# What is needed:
Copy each line below in which the string "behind" occurs.
Top of Records supplied
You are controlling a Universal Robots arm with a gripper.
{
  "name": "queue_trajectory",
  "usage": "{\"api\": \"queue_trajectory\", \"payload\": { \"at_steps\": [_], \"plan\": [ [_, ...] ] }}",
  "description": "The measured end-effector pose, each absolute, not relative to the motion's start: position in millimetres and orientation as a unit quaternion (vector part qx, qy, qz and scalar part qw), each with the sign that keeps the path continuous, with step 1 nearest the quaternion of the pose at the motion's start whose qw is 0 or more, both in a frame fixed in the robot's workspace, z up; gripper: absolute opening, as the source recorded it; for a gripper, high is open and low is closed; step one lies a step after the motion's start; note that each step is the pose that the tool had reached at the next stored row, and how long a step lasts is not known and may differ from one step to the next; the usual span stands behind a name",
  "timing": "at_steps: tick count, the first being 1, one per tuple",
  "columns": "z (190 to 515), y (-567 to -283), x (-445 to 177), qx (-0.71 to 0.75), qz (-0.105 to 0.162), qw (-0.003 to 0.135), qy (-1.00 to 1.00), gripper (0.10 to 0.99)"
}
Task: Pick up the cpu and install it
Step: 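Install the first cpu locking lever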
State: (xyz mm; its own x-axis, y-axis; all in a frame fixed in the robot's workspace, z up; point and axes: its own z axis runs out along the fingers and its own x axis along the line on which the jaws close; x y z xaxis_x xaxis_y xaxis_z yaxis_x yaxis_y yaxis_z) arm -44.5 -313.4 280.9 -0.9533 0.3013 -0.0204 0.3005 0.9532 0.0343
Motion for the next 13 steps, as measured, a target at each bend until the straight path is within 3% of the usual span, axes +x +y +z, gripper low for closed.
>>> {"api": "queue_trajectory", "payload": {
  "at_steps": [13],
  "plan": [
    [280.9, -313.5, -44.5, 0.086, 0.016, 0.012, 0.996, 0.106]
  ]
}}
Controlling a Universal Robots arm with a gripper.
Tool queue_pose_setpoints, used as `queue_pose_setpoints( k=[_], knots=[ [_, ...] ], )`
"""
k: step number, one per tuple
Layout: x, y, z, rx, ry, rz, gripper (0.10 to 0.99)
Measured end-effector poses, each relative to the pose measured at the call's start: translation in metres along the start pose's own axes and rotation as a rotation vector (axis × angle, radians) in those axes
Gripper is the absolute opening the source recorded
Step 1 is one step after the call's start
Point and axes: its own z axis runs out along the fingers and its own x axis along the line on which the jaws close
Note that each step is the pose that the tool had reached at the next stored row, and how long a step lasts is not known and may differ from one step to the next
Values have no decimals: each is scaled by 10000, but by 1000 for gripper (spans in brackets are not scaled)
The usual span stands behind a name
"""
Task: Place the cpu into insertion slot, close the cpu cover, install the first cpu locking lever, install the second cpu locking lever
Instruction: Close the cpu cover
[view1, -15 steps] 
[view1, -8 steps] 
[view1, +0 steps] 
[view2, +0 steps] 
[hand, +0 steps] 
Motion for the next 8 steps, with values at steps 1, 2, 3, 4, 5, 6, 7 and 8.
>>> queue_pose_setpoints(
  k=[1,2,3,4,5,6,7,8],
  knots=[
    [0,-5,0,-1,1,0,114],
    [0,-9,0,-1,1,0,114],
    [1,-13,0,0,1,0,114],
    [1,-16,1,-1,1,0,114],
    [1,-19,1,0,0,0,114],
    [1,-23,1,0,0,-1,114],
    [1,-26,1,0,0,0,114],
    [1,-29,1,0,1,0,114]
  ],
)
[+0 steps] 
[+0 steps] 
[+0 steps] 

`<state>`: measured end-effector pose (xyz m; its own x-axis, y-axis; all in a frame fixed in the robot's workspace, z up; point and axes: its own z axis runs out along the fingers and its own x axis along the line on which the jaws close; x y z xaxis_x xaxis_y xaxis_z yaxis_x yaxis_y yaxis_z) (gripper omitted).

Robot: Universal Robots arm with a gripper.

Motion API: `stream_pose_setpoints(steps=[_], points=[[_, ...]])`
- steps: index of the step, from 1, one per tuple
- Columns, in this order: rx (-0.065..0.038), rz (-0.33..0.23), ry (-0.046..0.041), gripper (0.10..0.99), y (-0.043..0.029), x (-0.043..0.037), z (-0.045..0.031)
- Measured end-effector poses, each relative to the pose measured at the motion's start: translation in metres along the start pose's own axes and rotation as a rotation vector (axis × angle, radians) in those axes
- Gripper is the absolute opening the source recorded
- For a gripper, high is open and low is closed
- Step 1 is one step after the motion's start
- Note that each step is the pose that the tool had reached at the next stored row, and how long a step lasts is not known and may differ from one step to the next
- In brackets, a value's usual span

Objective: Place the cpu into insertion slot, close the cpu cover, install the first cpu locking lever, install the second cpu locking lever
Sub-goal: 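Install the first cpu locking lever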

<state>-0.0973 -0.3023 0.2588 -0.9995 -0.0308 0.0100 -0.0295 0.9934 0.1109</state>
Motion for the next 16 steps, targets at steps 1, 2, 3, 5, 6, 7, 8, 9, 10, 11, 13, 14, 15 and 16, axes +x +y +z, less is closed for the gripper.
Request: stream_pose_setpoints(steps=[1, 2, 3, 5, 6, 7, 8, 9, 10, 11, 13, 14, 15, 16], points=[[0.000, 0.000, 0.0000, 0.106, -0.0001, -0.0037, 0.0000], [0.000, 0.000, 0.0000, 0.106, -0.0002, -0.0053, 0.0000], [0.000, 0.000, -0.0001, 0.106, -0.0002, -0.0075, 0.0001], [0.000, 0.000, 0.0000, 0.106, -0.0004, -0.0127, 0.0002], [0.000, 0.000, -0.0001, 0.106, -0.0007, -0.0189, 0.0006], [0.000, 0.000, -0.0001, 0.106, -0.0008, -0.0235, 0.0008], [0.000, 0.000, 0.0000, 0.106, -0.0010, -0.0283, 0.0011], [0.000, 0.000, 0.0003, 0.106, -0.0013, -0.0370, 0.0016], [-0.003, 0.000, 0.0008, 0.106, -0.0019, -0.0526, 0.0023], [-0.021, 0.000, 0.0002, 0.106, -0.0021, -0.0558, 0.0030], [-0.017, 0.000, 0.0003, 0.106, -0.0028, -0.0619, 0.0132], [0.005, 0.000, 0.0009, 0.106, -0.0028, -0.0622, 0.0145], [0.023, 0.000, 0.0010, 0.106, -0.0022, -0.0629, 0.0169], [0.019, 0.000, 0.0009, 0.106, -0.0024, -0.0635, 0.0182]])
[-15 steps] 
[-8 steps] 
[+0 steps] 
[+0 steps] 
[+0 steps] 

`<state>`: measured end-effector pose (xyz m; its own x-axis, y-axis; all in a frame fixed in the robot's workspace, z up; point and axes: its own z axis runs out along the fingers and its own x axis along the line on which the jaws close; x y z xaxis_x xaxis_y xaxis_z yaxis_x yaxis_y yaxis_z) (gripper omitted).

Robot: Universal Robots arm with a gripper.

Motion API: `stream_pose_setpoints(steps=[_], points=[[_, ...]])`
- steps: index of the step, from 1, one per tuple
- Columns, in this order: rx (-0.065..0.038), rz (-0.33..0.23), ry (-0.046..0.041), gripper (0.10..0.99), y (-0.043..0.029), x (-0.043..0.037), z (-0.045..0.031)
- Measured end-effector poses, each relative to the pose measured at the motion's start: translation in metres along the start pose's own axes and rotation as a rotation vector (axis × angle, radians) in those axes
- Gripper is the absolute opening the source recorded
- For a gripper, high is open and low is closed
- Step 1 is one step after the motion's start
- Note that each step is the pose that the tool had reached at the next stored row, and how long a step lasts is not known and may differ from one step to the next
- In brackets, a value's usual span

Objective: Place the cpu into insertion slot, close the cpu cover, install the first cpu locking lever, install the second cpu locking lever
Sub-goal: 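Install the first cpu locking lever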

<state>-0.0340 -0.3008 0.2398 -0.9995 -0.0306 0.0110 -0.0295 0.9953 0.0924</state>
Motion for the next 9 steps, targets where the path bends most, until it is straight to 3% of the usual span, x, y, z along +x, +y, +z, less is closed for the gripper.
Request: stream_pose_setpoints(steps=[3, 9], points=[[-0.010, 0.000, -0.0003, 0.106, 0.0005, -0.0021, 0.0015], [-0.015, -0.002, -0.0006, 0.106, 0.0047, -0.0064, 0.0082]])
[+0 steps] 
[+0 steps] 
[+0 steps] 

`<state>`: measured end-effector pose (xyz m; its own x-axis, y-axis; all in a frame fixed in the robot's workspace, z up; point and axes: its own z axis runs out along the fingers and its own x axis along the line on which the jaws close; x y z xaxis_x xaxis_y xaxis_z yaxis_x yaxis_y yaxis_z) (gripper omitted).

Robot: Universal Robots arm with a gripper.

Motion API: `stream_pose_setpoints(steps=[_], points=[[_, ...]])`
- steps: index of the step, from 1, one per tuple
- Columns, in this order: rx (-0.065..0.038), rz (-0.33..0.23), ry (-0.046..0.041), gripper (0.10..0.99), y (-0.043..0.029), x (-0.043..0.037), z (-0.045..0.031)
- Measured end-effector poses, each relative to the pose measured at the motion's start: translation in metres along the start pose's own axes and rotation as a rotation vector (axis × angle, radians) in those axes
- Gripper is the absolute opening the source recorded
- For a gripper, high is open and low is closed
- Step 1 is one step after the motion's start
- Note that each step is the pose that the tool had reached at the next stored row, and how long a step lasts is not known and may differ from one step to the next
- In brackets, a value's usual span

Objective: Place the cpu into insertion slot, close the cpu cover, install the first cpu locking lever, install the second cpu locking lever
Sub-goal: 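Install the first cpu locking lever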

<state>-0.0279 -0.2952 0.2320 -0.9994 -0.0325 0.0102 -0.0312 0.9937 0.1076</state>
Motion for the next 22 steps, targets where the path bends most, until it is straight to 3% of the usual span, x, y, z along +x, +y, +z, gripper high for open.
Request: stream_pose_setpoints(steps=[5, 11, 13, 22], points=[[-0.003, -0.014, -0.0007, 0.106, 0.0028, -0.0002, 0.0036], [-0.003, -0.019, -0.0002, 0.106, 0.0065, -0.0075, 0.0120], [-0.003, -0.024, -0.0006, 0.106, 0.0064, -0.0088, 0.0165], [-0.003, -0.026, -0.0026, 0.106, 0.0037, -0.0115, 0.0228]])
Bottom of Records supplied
# Task result:
  "description": "The measured end-effector pose, each absolute, not relative to the motion's start: position in millimetres and orientation as a unit quaternion (vector part qx, qy, qz and scalar part qw), each with the sign that keeps the path continuous, with step 1 nearest the quaternion of the pose at the motion's start whose qw is 0 or more, both in a frame fixed in the robot's workspace, z up; gripper: absolute opening, as the source recorded it; for a gripper, high is open and low is closed; step one lies a step after the motion's start; note that each step is the pose that the tool had reached at the next stored row, and how long a step lasts is not known and may differ from one step to the next; the usual span stands behind a name",
The usual span stands behind a name

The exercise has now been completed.